╭──

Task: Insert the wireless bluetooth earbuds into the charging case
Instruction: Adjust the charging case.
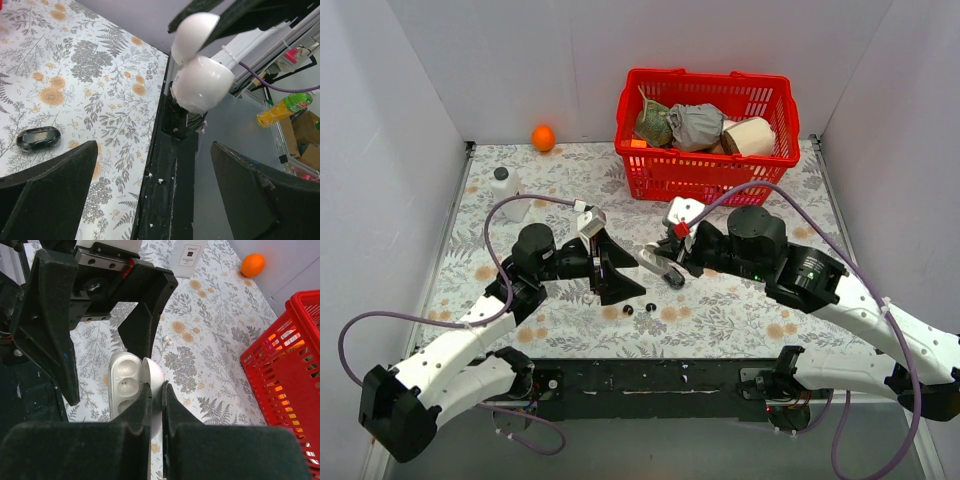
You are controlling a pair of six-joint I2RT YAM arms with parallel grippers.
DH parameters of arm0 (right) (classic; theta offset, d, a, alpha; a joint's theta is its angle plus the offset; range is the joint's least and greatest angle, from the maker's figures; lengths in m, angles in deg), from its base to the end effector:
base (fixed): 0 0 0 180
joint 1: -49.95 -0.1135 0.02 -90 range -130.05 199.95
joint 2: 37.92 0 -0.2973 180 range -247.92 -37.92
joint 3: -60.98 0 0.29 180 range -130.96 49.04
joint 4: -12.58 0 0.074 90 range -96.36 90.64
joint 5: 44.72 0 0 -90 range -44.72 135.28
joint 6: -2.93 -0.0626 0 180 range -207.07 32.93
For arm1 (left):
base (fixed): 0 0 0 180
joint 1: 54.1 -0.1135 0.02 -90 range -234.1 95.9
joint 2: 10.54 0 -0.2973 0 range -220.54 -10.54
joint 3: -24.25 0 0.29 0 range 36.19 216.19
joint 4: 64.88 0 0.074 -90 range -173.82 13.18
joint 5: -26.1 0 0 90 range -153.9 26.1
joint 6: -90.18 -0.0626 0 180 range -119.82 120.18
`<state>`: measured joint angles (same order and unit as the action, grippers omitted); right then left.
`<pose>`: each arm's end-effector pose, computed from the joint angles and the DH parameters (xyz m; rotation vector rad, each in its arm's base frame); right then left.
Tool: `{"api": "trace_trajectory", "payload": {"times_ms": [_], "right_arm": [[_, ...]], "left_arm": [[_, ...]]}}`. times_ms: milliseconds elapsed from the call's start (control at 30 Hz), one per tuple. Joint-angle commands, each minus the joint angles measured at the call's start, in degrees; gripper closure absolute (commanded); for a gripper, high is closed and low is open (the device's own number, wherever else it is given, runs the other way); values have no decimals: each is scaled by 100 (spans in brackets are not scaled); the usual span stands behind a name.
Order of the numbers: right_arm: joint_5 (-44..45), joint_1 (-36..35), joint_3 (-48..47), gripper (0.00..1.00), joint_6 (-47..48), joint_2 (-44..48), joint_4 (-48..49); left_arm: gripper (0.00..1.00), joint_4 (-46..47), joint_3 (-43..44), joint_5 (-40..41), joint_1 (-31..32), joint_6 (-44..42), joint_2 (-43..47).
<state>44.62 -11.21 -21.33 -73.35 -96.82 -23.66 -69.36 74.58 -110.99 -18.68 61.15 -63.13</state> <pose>0.1276 0.2331 0.4530 -1.1225 1.4522 0.5988 0.1731 -0.1793 0.3245 0.3026 2.0504 -1.8418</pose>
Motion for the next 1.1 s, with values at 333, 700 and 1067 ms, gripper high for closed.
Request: {"api": "trace_trajectory", "payload": {"times_ms": [333, 700, 1067], "right_arm": [[-777, -27, -636, 99, 88, -517, -629], [-1225, -44, -935, 99, 70, -939, -787], [-1287, -44, -1084, 99, 87, -1168, -744]], "left_arm": [[2, 36, -7, -151, -35, -551, 611], [18, 176, -130, -213, -44, -859, 531], [47, 80, -200, -380, -44, -1034, 540]]}}
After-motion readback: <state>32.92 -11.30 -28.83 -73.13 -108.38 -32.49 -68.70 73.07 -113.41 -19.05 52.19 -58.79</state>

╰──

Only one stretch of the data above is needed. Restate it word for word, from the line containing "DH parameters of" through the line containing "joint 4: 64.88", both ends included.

> Solution to this problem:
DH parameters of arm0 (right) (classic; theta offset, d, a, alpha; a joint's theta is its angle plus the offset; range is the joint's least and greatest angle, from the maker's figures; lengths in m, angles in deg), from its base to the end effector:
base (fixed): 0 0 0 180
joint 1: -49.95 -0.1135 0.02 -90 range -130.05 199.95
joint 2: 37.92 0 -0.2973 180 range -247.92 -37.92
joint 3: -60.98 0 0.29 180 range -130.96 49.04
joint 4: -12.58 0 0.074 90 range -96.36 90.64
joint 5: 44.72 0 0 -90 range -44.72 135.28
joint 6: -2.93 -0.0626 0 180 range -207.07 32.93
For arm1 (left):
base (fixed): 0 0 0 180
joint 1: 54.1 -0.1135 0.02 -90 range -234.1 95.9
joint 2: 10.54 0 -0.2973 0 range -220.54 -10.54
joint 3: -24.25 0 0.29 0 range 36.19 216.19
joint 4: 64.88 0 0.074 -90 range -173.82 13.18

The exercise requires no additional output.